*** Block opens ***

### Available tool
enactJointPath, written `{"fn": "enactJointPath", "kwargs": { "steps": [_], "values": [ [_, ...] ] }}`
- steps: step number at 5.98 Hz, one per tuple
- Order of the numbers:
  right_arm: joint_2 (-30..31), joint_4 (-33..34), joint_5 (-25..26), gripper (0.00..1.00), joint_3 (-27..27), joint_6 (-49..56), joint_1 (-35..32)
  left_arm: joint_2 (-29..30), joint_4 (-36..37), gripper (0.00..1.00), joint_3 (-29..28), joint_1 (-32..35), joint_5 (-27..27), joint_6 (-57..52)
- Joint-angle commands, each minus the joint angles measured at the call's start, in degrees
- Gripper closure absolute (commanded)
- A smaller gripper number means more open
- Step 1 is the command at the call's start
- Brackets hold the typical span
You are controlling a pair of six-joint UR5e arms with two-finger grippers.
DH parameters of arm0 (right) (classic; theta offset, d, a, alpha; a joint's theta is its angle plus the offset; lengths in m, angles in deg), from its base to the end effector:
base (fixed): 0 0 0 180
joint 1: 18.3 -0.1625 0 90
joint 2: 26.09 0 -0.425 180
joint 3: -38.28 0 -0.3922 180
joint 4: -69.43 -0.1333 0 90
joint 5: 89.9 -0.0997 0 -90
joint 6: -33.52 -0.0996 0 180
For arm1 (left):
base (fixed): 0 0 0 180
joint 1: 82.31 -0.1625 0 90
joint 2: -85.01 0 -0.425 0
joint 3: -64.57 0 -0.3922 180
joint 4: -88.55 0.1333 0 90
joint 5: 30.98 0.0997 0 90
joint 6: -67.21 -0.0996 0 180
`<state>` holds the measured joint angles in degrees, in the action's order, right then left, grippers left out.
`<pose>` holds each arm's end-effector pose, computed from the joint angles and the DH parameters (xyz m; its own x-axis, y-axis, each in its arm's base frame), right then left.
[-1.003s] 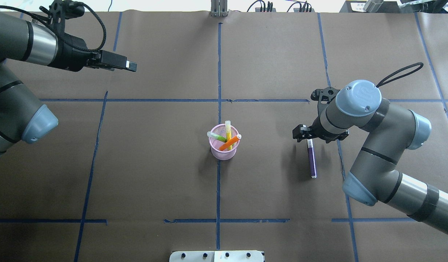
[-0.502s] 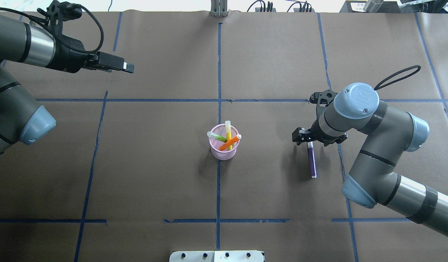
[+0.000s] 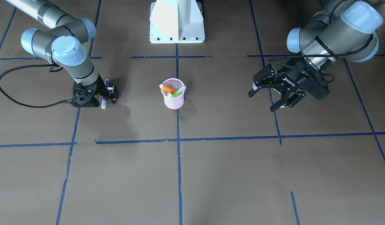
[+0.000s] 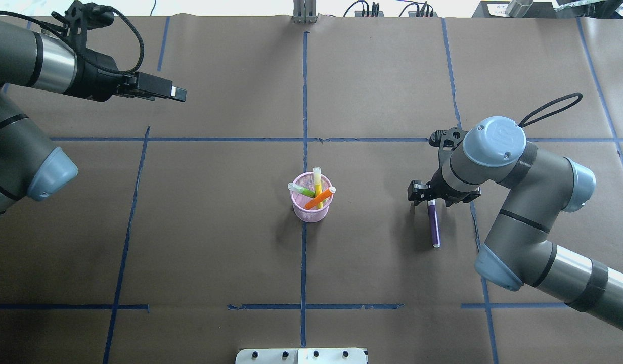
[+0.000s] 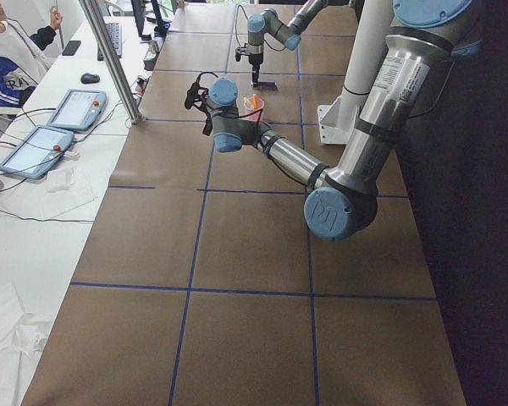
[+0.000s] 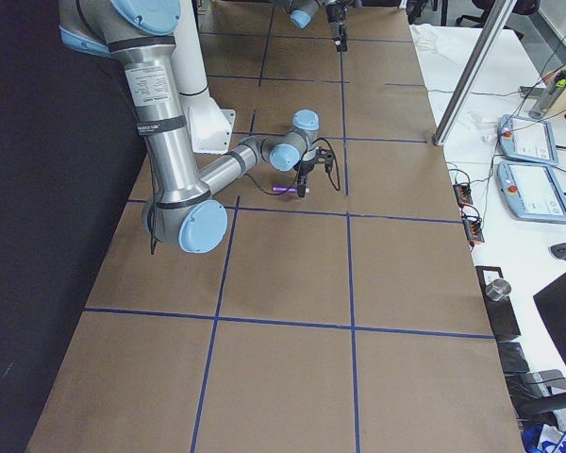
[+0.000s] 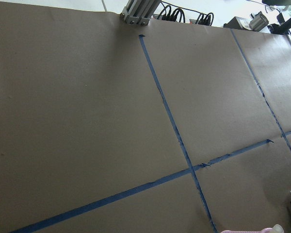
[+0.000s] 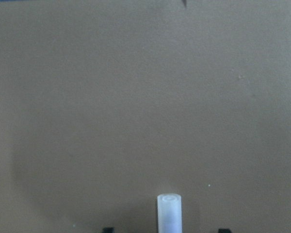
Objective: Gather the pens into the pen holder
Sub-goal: 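Lower the right gripper onto the purple marker and close it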
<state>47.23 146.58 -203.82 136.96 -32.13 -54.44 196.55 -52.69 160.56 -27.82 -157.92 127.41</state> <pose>-0.4387 -0.4354 0.4115 0.7169 0.0568 0.6949 -0.0450 0.9984 -0.0352 0.2895 -0.5321 0.2943 0.2513 0.3316 -0.9093 0.2112 0.8980 0.3859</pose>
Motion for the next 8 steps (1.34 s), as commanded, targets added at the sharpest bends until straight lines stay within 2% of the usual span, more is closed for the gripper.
{"fn": "enactJointPath", "kwargs": {
  "steps": [1,3,4,5,6,7,8],
  "values": [
    [0.15,0.19,-0.07,0.33,-0.15,-0.09,0.02,-0.09,0.0,0.0,-0.11,0.0,-0.06,0.0],
    [0.15,0.37,-0.07,0.33,-0.15,0.0,0.02,-0.09,0.09,0.0,-0.2,0.0,-0.06,0.0],
    [0.15,0.46,-0.07,0.38,-0.15,-0.09,0.02,-0.09,0.09,0.0,-0.2,0.0,-0.06,0.0],
    [0.15,0.46,-0.07,0.49,-0.32,0.0,0.02,-0.09,0.0,0.0,-0.2,0.0,-0.06,0.0],
    [0.15,0.46,-0.07,0.72,-0.33,0.0,0.02,-0.18,0.09,0.0,-0.2,0.0,-0.06,0.0],
    [0.06,0.46,-0.24,0.82,-0.24,0.0,0.11,-0.18,0.0,0.0,-0.2,0.0,-0.06,0.0],
    [0.06,0.37,-0.76,0.98,-0.15,0.0,0.11,-0.18,0.0,0.0,-0.2,0.0,-0.06,0.09]
  ]
}}
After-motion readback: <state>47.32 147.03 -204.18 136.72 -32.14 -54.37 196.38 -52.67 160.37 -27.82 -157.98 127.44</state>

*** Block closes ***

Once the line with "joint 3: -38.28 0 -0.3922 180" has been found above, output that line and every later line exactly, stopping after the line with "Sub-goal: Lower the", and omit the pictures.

> [Written solution]
joint 3: -38.28 0 -0.3922 180
joint 4: -69.43 -0.1333 0 90
joint 5: 89.9 -0.0997 0 -90
joint 6: -33.52 -0.0996 0 180
For arm1 (left):
base (fixed): 0 0 0 180
joint 1: 82.31 -0.1625 0 90
joint 2: -85.01 0 -0.425 0
joint 3: -64.57 0 -0.3922 180
joint 4: -88.55 0.1333 0 90
joint 5: 30.98 0.0997 0 90
joint 6: -67.21 -0.0996 0 180
`<state>` holds the measured joint angles in degrees, in the action's order, right then left, grippers left out.
`<pose>` holds each arm's end-effector pose, computed from the joint angles and the DH parameters (xyz m; its own x-axis, y-axis, each in its arm's base frame), right then left.
[-1.003s] 
[-0.502s] 
[+0.000s] 
[+0.000s] 
[+0.000s] 
[+0.000s] 
[+0.000s] 
[+0.000s] 
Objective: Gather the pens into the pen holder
Sub-goal: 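Lower the right gripper onto the purple marker and close it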

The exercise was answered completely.